El presidente Javier Milei firmó un Decreto de Necesidad y Urgencia (DNU) que desregulará el mercado de alquileres. Esa fue la primera de las 30 medidas anunciadas este miércoles por la noche, por cadena nacional.

El objetivo de la derogación de la ley de alquileres es “que el mercado inmobiliario vuelva a funcionar sin problemas y que alquilar no sea una odisea”, leyó el jefe de Estado durante su mensaje. La norma regirá hasta que los legisladores analicen el DNU y decidan tanto avalarlo como rechazarlo en su debido proceso.

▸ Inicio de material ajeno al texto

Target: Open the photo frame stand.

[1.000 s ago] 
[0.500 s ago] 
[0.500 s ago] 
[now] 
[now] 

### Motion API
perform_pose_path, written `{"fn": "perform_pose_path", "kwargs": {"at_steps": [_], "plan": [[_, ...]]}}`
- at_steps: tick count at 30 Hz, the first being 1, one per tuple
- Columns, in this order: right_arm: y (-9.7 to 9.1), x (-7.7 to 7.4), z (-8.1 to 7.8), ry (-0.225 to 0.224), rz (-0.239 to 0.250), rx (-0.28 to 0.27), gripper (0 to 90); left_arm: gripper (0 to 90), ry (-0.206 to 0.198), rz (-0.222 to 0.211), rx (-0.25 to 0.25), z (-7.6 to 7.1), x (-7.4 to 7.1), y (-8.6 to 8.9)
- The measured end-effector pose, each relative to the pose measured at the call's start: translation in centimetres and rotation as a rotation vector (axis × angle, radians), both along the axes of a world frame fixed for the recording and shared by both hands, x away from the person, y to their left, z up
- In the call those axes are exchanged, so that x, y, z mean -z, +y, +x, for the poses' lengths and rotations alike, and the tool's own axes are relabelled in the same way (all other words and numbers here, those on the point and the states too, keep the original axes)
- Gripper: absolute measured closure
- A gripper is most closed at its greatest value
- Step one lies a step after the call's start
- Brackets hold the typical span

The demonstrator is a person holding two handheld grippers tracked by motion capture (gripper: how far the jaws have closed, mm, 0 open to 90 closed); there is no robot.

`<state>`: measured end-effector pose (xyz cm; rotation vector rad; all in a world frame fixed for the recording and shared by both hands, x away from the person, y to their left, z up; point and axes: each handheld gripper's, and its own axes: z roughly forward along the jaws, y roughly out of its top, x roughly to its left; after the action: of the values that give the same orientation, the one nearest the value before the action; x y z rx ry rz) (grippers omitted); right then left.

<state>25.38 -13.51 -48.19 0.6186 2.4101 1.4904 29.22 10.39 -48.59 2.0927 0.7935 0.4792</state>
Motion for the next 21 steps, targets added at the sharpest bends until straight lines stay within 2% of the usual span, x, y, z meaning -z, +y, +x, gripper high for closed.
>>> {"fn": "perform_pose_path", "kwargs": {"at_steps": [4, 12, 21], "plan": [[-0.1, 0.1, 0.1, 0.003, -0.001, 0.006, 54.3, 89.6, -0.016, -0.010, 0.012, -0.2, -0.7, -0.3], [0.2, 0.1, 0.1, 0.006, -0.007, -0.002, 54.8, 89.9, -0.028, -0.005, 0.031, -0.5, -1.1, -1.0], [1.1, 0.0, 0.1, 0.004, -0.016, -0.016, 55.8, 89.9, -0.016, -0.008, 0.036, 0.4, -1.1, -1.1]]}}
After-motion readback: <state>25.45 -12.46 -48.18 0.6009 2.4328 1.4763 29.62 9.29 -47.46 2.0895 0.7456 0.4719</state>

Aunque resta conocer más detalles sobre la implementación del decreto presidencial en aspectos clave, como el que atañe a la posibilidad de dolarizar los contratos, una situación que ya está sucediendo de hecho.

La cuestionada ley fue aprobada en junio de 2020 y recientemente reformada. Las claves de la medida son:

  • Los cambios no afectarán a los contratos que ya están en curso, los cuales suelen tener una duración de tres años con actualización semestral.
  • Los contratos que se lleven a cabo a partir del 21 de diciembre de 2023 se firmarán bajo la normativa del Código Civil y Comercial de la Nación de 2015, con algunas modificaciones.
  • El plazo de los contratos de locación con destino a vivienda permanente será de dos años, con actualizaciones semestrales previamente pactadas entre el inquilino y el propietario. Para los restantes destinos será de tres años.
  • Para la actualización de los alquileres, inquilino y propietario podrán ponerse de acuerdo sobre cada cuánto tiempo ajustar el contrato. “Será válido el uso de cualquier índice pactado por las partes, público o privado, expresado en la misma moneda en la que se pactaron los alquileres”, dice el DNU.
  • “Si el índice elegido dejara de publicarse durante la vigencia del contrato, se utilizará un índice oficial de características similares que publique el Instituto Nacional de Estadística y Censos si el precio estuviera fijado en moneda nacional, o el que cumpla las mismas funciones en el país que emita la moneda de pago pactada”, aclara el documento.
  • Los alquileres podrán establecerse en moneda de curso legal o en moneda extranjera, según lo acuerden las partes. El inquilino no podrá exigir que se le acepte el pago en una moneda diferente a la establecida en el contrato.
  • La Justicia no podrá modificar la forma de pago, la moneda pactada por las partes ni el contenido de los contratos, excepto que sea a pedido de una de las partes cuando lo autoriza la ley.
  • Las partes pactarán la periodicidad del pago (que no podrá ser inferior a mensual) y determinar libremente las cantidades y moneda entregadas en concepto de fianza o depósito en garantía, y la forma en que serán devueltas al finalizar la locación.
  • El inquilino podrá, en cualquier momento, rescindir el contrato abonando el equivalente al 10% del saldo del canon locativo futuro, calculado desde la fecha de la notificación de la rescisión hasta la fecha de finalización pactada en el contrato.
  • No será obligatorio registrar los contratos en AFIP.